Of course at the beginning the publisher is sure to point out that THIS book was started before the author's children had their tell-alls. That really added a veneer of class to the book.

"ARE WE JEWISH? OMG! LET'S GO ON AND ON ABOUT IT!"

"AM I A LESBIAN? OMG! LET'S KEEP BRINGING THAT UP TOO! IT'S SO DISTURBING THAT I MAY BE QUEER" Yes, folks, she uses the word 'queer'.

It was hard to tell which disturbed her more: the fact that her family might be Jewish, or that she might be attracted to women. She apparently never had a disturbing thought about her actions on her children.

As I read this, chapter by chapter, I kept wondering why the heck was this book written? To tell the author's 'side' about why she was a bad mother? (She doesn't think she was that bad) To detail all the other crazy people in her life, the crazy crap they did to her/around her/because of her/etc.? If it's supposed to be some cathartic experiment to make her feel better, why publish it? Why not just leave this manneristic tome as a private journal and not call it a book? I found many parts of it to be flat-out UNBELIEVABLE as truth.

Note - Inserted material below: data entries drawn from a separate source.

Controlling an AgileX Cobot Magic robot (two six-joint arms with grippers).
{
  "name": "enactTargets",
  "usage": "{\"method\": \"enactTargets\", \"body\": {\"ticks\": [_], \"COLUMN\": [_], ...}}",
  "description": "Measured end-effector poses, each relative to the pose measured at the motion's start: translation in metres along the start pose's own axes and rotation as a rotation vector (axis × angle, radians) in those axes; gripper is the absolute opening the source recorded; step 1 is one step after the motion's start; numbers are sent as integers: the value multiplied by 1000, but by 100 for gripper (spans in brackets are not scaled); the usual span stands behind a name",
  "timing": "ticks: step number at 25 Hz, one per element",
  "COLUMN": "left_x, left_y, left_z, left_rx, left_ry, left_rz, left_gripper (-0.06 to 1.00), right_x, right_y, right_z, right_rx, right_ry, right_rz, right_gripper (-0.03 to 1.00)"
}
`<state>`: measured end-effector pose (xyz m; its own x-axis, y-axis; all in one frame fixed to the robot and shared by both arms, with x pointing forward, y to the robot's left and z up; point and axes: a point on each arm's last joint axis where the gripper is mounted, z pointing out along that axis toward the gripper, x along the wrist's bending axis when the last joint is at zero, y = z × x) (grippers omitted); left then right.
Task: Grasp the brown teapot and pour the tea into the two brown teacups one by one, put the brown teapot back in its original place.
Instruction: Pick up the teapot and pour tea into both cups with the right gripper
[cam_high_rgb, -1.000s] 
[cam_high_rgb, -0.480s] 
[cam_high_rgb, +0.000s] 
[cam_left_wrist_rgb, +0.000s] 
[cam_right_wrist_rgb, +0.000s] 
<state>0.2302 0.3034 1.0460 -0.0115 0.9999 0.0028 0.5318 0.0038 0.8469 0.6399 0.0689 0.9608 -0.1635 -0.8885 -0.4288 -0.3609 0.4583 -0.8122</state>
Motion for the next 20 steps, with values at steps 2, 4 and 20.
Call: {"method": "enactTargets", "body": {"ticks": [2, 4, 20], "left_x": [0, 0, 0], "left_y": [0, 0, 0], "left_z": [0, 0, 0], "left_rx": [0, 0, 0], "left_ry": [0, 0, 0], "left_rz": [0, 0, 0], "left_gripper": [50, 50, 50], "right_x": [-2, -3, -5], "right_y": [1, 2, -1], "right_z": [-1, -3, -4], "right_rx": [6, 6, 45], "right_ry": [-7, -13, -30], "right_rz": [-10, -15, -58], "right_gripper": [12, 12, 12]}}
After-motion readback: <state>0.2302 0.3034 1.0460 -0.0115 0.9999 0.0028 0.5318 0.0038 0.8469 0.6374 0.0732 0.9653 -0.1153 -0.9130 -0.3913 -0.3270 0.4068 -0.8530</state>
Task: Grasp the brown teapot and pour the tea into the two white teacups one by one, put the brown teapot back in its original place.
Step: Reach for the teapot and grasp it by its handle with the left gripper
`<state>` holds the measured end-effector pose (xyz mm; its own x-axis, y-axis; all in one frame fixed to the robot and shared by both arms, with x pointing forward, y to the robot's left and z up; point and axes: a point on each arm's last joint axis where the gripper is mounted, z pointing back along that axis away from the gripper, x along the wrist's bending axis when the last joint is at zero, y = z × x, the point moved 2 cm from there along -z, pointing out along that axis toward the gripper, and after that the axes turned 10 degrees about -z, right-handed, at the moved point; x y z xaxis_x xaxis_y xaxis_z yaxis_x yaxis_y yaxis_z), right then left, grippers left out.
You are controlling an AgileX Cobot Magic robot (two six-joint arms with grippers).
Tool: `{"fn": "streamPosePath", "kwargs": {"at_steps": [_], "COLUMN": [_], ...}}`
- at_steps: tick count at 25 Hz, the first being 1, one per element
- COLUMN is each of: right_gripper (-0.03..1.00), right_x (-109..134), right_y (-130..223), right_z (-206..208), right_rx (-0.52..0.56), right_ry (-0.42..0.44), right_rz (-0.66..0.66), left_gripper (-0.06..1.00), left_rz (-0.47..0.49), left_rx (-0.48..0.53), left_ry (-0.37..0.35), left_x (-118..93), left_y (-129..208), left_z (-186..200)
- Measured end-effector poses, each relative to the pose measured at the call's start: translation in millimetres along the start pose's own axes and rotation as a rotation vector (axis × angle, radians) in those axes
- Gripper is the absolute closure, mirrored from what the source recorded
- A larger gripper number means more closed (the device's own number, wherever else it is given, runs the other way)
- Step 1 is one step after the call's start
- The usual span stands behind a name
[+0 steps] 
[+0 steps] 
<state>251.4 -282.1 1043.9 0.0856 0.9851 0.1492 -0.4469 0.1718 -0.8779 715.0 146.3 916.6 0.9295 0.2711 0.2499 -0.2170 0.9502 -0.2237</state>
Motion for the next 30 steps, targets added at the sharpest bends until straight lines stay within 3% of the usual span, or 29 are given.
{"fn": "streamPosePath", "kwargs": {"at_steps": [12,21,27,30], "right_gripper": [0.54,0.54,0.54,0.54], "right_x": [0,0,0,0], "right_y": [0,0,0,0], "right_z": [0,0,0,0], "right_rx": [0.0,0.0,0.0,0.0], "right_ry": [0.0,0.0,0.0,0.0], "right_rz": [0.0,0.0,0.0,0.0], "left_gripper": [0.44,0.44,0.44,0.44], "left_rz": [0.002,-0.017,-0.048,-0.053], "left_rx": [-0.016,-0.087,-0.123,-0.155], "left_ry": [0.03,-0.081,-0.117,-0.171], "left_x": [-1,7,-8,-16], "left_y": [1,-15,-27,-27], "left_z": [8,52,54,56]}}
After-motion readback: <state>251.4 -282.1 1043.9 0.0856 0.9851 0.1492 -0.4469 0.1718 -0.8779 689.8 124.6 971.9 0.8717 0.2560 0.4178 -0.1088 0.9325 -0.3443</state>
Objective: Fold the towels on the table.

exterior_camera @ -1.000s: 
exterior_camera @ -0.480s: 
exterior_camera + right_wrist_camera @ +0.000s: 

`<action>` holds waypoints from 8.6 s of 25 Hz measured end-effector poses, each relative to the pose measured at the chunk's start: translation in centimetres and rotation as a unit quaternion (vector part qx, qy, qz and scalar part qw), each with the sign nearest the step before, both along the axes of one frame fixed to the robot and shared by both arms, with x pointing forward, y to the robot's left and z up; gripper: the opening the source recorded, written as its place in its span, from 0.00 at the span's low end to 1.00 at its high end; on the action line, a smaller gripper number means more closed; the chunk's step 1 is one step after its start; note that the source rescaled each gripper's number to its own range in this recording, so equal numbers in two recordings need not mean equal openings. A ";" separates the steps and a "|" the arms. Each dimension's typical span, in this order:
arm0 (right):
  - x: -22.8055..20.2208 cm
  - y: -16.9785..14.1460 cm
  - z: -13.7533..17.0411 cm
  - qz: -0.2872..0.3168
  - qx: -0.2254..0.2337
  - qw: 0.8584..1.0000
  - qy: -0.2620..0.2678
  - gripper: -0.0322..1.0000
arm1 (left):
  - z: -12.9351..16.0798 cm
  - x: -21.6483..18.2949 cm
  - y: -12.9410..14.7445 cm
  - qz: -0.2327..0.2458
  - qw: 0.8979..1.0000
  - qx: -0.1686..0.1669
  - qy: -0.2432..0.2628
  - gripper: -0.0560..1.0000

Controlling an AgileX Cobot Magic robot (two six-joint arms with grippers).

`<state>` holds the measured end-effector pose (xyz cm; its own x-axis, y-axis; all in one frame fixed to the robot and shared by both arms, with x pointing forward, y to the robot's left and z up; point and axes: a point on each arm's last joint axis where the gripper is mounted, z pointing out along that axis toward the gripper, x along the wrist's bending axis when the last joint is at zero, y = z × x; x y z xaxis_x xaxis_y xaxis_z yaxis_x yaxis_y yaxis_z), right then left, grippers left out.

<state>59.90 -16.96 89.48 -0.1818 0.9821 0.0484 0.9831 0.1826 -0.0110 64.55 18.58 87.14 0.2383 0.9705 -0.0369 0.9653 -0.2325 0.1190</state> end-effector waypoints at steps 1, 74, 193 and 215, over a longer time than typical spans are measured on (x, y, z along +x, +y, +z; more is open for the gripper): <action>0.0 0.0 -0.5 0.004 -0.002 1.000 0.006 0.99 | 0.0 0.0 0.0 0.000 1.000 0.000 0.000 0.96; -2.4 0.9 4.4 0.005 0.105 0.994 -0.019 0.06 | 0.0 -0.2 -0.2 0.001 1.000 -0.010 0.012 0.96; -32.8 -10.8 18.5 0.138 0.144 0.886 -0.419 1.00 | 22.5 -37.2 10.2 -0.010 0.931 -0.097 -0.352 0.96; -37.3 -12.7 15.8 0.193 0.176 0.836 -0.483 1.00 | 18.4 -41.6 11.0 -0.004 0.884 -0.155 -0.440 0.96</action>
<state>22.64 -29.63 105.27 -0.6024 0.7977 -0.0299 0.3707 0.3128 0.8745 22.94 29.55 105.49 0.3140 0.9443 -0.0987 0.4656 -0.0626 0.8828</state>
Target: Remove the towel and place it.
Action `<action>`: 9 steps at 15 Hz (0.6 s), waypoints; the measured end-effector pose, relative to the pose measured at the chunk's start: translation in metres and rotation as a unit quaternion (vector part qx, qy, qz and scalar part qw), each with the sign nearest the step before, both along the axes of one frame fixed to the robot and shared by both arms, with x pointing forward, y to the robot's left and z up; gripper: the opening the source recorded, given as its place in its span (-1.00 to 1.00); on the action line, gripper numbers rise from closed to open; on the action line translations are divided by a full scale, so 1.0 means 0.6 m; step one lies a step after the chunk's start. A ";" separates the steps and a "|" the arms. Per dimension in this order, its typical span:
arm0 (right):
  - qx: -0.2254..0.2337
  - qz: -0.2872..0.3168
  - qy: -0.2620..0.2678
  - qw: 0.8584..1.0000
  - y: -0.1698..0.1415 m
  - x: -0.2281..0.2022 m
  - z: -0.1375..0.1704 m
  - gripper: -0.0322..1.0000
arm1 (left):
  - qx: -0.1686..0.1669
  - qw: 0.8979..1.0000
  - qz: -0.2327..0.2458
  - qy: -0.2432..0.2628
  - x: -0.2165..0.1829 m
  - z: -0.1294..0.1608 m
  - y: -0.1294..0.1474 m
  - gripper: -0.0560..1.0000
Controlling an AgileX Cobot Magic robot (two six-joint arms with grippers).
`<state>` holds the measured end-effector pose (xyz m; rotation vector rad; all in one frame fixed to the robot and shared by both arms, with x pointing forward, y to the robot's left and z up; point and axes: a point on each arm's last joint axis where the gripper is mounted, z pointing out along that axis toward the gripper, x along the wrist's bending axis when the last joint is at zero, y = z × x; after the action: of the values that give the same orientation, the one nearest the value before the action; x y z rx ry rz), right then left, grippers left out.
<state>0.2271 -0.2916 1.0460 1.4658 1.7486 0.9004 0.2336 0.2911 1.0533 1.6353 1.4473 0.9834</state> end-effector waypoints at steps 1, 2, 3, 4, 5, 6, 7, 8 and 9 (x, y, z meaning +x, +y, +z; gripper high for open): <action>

It was scattered and reckless, and the writing style left me feeling like I was in a car whose driver had fallen asleep at the wheel. I wanted to find some pity or some redemption for the author but page after page, I could only ask myself "WHY? WHY?? WHY???".

Definitely check it out at the library if it interests you, in case you want to take it back right away.